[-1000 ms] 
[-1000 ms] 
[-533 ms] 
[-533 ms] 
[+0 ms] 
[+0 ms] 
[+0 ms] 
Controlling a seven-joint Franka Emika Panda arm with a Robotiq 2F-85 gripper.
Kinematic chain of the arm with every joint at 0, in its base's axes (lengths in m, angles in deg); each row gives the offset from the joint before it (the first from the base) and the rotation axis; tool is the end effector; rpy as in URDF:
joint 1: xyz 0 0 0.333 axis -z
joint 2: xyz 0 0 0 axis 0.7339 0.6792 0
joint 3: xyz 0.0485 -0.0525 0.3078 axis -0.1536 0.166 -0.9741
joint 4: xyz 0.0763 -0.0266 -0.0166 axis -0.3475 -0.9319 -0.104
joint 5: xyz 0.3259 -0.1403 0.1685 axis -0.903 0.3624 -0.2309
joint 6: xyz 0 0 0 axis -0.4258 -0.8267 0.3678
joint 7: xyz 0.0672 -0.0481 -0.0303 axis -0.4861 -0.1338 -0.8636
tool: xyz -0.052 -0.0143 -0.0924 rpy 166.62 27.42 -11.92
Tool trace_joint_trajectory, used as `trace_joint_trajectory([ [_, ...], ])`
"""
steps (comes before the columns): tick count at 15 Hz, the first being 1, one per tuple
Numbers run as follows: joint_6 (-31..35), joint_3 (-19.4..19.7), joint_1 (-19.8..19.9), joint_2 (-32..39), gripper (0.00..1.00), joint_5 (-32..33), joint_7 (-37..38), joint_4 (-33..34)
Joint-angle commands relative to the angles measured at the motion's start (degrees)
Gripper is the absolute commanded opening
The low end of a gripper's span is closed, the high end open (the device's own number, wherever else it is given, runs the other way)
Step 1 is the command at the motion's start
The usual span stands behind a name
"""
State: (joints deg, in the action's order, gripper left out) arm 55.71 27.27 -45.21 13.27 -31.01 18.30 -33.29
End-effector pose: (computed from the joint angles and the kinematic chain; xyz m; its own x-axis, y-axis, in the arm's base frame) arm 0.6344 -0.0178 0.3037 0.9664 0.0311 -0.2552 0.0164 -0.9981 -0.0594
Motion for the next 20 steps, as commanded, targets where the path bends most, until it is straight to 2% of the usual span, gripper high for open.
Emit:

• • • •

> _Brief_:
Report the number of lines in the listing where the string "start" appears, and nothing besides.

> _Reply_:
2